Gladiators, ready! Pricing models fight it out

20 October , 2025
Gladiators, ready! Pricing models fight it out

Nonplussed by neural networks? Intimidated by the jargon? You can’t afford to
be, not in the fast-paced pricing arena. Four actuaries put two cutting-edge
models to the test, to see which wins out.

In the competitive world of pricing, actuaries are racing to deliver greater accuracy in
smaller timeframes – and a host of new and increasingly sophisticated modelling
architectures can be used to gain that elusive edge.

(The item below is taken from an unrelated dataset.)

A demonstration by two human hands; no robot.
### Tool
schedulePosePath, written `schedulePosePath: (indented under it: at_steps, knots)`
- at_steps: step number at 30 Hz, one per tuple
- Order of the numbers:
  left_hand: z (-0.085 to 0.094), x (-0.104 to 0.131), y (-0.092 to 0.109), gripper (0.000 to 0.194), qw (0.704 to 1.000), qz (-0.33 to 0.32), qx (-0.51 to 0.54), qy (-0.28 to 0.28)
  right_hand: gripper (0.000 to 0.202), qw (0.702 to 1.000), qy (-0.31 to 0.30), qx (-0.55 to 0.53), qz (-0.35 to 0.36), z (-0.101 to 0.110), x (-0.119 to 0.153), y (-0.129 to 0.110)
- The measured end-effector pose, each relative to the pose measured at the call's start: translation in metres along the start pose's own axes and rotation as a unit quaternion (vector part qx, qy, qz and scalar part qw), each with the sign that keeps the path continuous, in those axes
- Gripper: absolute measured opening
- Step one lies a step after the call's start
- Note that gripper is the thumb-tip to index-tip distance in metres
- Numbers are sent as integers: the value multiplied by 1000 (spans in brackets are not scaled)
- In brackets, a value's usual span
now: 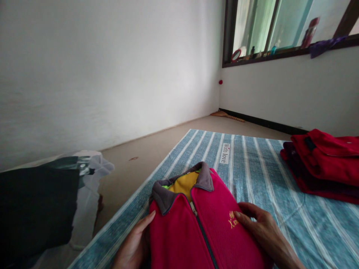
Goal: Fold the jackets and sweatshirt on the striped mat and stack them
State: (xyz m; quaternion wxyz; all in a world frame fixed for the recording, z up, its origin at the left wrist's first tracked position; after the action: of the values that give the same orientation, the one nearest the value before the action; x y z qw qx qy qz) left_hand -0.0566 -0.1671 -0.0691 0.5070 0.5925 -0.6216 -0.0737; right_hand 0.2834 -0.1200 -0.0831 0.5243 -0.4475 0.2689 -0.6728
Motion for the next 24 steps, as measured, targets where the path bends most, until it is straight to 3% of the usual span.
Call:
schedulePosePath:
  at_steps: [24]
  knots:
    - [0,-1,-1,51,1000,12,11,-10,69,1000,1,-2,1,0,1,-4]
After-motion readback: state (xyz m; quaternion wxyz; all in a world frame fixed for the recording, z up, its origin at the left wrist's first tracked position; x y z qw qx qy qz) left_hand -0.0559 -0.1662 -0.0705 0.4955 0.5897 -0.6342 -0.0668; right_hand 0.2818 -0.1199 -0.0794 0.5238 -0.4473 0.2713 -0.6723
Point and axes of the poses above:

Here, we describe and test two of these modelling technologies, the combined
actuarial neural network and the LocalGLMnet, which use classical statistical
methods alongside neural networks to improve predictive accuracy. Every second
and penny counts; used wisely, these solutions may present an advantage.


Putting it simply

Neural networks can seem intimidating, with the terminology around these models
no doubt contributing to this. The jargon, with its neurons, activation functions and
layers, can sound foreboding at first – but don’t let it scare you off. Let’s demystify
the nuts and bolts of neural network architecture.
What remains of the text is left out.